О чем он в тот момент думал. А может, и не думал ни о чем. Просто заставлял себя поверить в услышанное. Не знаю…
— Мы все не привыкли к этому, — говорит он куда-то в сторону. — Вы — рассказывать, потому как не знаете, что отвечать. Я — расспрашивать, потому как не знаю, что спросить. Пройдет время, многое станет обыкновенным. А сейчас все в новинку.
— Коля?
— Ну, — он поворачивается ко мне. Растерянно проводит рукой по волосам — волос-то нет. Видимо, собирался сказать что-то громкое, а сказал тихо-тихо: — Ерунда. Точно вам говорю, ерунда. Себя не мучьте, меня не пытайте. Подсудимый признал себя виновным. Всякое бывает, ребята. Давайте об этом больше не говорить. — И тут же, словно другой человек: — Знаете, чего мне сейчас хочется? Ни в жисть не угадаете…
Нам сразу становится легче и проще.
— На озера, — пряча усмешку, бросает Димка.
— He-а. А вообще на озера тоже
— Знаю, — вставляет Сашка. — Получить новый объект.
— Смотри-ка, почти угадал. Вот дьявол.
— А если серьезно?
— Серьезно… Влезть бы куда-нибудь высоко-высоко. Ну, скажем, на стрелу подъемника.
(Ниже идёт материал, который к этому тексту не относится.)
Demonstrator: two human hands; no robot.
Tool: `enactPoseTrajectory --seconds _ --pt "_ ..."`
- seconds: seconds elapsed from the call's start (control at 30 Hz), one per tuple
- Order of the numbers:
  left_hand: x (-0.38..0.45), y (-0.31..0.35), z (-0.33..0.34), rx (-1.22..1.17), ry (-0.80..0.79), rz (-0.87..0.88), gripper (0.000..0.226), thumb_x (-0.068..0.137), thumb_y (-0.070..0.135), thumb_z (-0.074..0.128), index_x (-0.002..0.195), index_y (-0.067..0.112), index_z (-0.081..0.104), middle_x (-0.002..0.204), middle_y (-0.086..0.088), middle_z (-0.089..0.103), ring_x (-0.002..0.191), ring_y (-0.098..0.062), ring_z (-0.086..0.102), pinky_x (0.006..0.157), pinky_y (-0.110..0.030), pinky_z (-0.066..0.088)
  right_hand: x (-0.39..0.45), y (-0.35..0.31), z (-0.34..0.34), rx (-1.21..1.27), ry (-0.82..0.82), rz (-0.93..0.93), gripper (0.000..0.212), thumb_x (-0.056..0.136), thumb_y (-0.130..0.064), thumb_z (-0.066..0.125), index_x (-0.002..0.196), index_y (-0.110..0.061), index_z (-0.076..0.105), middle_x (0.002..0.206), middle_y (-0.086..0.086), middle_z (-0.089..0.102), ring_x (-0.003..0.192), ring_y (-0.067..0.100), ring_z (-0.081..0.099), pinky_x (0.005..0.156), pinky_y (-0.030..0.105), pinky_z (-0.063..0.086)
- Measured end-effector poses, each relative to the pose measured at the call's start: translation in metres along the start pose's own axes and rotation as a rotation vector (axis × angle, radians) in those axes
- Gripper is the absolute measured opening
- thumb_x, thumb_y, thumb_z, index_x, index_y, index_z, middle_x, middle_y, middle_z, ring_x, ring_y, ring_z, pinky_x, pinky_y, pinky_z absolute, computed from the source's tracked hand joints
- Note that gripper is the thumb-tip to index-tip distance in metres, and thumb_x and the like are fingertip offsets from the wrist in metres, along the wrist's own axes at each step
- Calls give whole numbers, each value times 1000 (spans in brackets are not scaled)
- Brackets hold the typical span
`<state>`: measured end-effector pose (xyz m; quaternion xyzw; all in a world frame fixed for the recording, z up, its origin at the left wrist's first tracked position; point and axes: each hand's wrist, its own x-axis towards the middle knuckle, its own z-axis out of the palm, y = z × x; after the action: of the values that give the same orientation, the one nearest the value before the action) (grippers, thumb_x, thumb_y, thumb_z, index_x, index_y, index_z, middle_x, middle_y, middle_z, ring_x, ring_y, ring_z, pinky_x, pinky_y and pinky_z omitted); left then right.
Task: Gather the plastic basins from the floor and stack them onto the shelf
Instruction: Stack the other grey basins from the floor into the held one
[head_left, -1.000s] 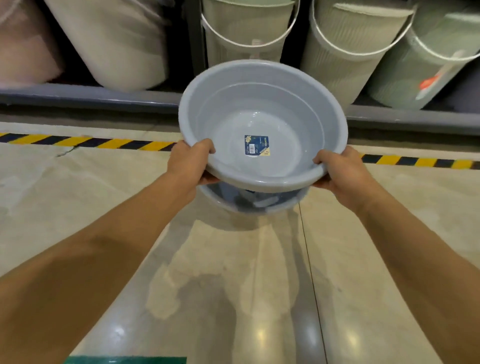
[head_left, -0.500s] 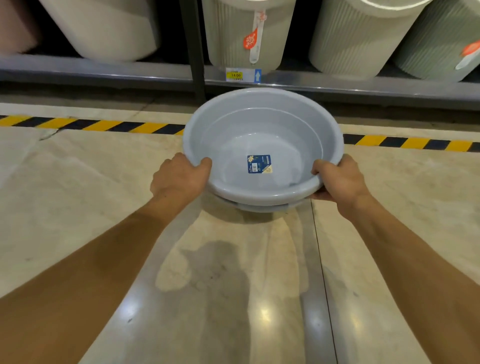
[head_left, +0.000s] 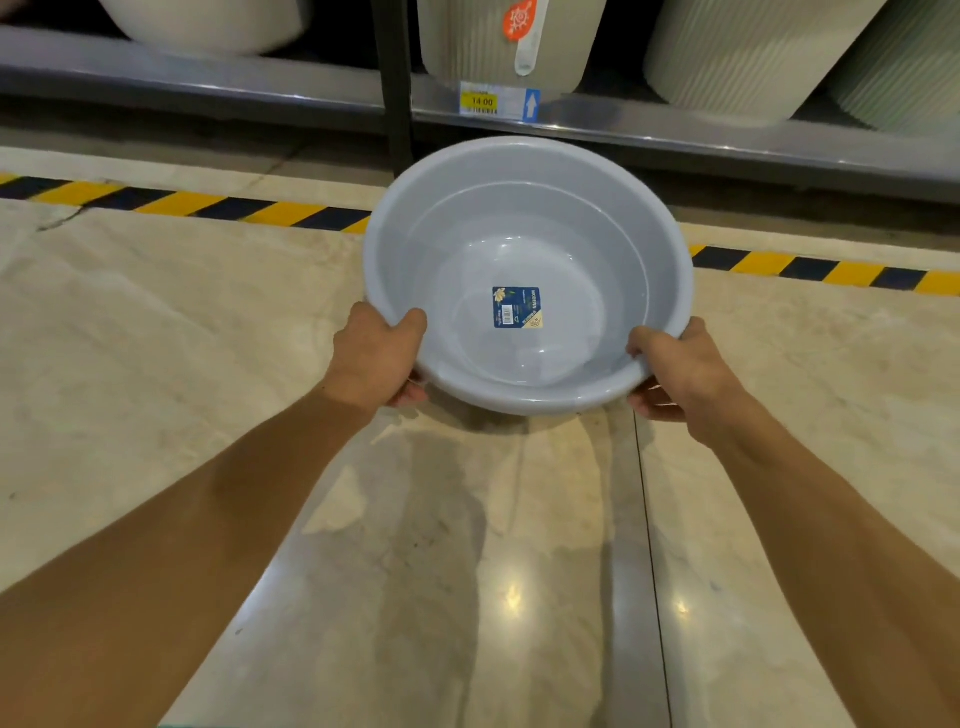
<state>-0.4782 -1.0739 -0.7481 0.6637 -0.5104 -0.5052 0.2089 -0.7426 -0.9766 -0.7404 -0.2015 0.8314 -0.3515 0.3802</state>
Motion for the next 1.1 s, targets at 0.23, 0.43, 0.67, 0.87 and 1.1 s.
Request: enactPoseTrajectory --seconds 0.23,0.43,0.67,0.87,1.1 --pt "-8 -5 3 -353 -145 -122 48 95 24 65 141 16 56 120 -15 72 97 -34 75 75 -49 67 -10 8 5 322 -122 34 48 86 -18 65 131 -22 46 112 13 69 70 29 80 57 42 65" --pt "-15 -4 13 -706 -211 -190 58 90 -1 64 142 21 52 125 -14 69 97 -32 73 60 -45 66 -20 16 25 554 -131 15 54 82 -6 62 134 -19 53 125 20 67 97 40 72 71 54 64" --pt "-31 2 -10 -740 -120 -177 60 86 -7 55 138 22 55 129 -12 69 109 -35 68 68 -43 66 -32 11 39 545 -116 -42 58 83 -2 59 139 -14 53 125 18 66 97 32 65 60 38 62" --pt "-69 22 -73 -762 -79 -122 56 88 -9 53 137 18 57 125 -11 70 106 -33 68 73 -44 66 -82 -44 45 545 -160 -98 55 82 0 58 135 -14 56 107 9 68 91 30 65 64 39 60" --pt "-191 102 -227 -832 74 -152 46 86 -7 56 127 15 61 111 -10 73 88 -28 70 54 -37 65 -229 -179 30 458 -346 -104 56 83 -1 59 136 -16 57 125 13 70 108 35 69 66 41 64"
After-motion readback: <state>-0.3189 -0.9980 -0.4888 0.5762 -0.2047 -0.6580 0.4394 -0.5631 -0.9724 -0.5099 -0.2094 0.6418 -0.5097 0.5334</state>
Кругом простор, ветрище. Аж кости сводит. Тучи у тебя шапку на затылок сбивают. А ты стоишь, и хоть бы хны. Кругом пустырь. И нет еще ничего. Лишь ты да этот озябший кран. Во как. Ну и объект, конечно. Нулевой цикл.
Непонятно устроен мир… Мы здесь. Нам уже скоро уходить, она так и сидит, плотно сжав губы, чуть наклонившись вперед, и смотрит. Куда-то мимо нас, мимо Николая, в свой мир, в который мы, по чистой случайности, не успели попасть.
«Но почему же так, неужели?» — хочется закричать мне. Сочтут ненормальным. Оглядываюсь на ребят, молчу.
— Однако хватит о мечтах, — словно спохватившись, роняет Николай. Он берет Лену за руки и начинает говорить сбивчиво, торопливо.
— Почему ты молчишь? Неужели нам не о чем поговорить? Это не упрек. Боюсь забыть твой голос.
— Зачем ты так. — Ленка трется лбом о его руки.
— Я непоправимый истукан. Все суета. Ты здесь… Это самое удивительное, что могло произойти. Впрочем, ты всегда здесь, со мной. Иначе не могло быть. Все эти дни думал, что же я скажу тебе. Так ничего и не придумал. Если и есть моя вина, она перед тобой. Я ни о чем не прошу. Ты все решишь сама. Лешка прав, не надо придумывать испытания. Все остальное — во-вторых и в-третьих. И пожалуйста, без ненужных деклараций: мой долг, я обязана. Мишура все это. Мы обязаны быть самими собой, и только. Письма коротки. Вечно боишься что-то упустить. Вот, мол, наступит время разговора, и тогда… Разговор происходит, и все повторяется снова… Прости.